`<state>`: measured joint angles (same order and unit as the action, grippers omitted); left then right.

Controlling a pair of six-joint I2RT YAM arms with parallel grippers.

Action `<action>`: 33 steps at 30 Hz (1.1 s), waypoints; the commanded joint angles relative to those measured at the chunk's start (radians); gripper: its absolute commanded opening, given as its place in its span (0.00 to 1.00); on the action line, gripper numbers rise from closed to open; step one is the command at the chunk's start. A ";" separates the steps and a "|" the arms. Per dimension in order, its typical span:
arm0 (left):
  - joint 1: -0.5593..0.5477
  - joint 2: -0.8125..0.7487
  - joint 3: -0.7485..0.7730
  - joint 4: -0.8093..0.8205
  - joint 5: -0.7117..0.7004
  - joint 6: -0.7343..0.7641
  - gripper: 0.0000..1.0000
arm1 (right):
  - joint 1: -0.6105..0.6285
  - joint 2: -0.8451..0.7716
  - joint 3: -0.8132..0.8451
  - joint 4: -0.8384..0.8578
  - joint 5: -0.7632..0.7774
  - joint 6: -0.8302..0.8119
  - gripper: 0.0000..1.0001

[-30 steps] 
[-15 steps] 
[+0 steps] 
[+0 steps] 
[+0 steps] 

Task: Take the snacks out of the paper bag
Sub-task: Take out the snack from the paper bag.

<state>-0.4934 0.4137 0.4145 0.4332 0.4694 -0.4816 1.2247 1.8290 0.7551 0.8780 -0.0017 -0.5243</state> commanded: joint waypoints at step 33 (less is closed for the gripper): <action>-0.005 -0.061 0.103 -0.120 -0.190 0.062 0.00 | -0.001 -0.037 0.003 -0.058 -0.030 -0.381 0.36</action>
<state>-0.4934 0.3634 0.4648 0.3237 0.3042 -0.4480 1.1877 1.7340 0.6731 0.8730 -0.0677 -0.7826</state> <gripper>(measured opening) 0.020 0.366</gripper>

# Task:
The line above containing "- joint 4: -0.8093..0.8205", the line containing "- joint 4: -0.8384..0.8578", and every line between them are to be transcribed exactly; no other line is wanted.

# Reply:
  - joint 4: -0.8093..0.8205
  - joint 5: -0.7117..0.7004
  - joint 6: -0.7343..0.7641
  - gripper: 0.0000..1.0000
arm1 (right):
  - joint 1: -0.6105..0.6285
  - joint 2: -0.8451..0.7716
  - joint 3: -0.8132..0.8451
  - joint 4: -0.8384..0.8578

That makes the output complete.